[Recorded data]

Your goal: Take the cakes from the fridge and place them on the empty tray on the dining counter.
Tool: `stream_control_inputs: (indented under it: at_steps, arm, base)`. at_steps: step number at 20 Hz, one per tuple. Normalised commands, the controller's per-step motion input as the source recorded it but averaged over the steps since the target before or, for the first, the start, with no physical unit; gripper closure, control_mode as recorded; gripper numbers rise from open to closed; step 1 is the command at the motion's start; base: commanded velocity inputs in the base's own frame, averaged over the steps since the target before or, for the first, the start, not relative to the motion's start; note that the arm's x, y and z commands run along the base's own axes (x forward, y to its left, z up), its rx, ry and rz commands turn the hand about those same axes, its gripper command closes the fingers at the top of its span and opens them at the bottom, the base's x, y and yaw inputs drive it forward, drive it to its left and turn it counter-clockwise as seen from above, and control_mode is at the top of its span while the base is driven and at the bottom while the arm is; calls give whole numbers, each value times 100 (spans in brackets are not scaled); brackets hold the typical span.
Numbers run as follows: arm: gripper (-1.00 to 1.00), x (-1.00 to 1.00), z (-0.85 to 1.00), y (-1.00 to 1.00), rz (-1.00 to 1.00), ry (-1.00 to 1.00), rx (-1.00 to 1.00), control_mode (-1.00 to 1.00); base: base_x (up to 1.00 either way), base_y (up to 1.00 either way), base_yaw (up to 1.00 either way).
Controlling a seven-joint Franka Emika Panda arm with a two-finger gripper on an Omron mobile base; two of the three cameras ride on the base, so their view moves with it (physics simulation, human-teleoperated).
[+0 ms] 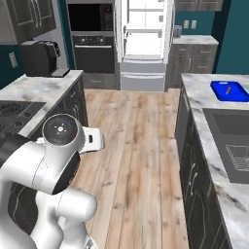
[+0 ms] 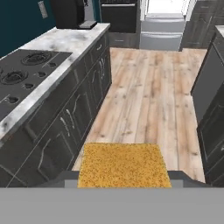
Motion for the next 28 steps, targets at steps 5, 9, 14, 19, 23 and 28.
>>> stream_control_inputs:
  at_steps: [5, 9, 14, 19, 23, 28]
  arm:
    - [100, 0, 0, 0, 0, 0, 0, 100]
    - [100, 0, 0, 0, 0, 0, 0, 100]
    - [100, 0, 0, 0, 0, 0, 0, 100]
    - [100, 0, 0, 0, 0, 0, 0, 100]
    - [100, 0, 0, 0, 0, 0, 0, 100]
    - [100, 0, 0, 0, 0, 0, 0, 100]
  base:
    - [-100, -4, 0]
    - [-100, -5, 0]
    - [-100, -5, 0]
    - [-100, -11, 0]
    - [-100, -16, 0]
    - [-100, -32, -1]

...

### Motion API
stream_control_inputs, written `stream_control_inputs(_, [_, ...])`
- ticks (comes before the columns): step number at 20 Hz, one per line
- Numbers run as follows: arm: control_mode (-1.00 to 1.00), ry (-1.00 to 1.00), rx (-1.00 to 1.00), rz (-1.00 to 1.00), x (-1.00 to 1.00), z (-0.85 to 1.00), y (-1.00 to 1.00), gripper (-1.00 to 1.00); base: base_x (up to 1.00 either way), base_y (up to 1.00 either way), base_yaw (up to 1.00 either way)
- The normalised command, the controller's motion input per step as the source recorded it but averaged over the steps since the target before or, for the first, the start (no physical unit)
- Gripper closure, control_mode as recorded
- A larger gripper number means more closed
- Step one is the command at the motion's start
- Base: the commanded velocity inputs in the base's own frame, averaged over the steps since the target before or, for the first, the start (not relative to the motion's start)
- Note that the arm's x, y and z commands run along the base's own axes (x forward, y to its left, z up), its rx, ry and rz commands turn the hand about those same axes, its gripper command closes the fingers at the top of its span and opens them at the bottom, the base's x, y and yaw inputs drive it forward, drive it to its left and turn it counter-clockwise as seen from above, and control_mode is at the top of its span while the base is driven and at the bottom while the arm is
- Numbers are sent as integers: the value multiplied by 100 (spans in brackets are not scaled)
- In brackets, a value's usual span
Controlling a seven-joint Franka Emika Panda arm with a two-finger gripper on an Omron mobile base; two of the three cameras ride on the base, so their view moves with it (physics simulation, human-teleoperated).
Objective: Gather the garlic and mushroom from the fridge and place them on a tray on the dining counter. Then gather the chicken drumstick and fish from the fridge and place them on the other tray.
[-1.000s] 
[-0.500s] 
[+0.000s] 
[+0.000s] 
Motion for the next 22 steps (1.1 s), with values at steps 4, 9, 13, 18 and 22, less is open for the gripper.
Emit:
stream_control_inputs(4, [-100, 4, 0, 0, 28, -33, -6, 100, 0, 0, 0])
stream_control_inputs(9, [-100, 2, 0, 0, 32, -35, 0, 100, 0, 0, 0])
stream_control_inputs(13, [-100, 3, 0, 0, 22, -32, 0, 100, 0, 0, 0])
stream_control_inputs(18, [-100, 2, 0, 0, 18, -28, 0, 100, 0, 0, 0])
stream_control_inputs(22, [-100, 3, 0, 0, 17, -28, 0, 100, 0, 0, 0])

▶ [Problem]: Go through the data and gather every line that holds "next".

▶ [Answer to this exercise]:
Motion for the next 28 steps, targets at steps 5, 9, 14, 19, 23 and 28.
Motion for the next 22 steps (1.1 s), with values at steps 4, 9, 13, 18 and 22, less is open for the gripper.

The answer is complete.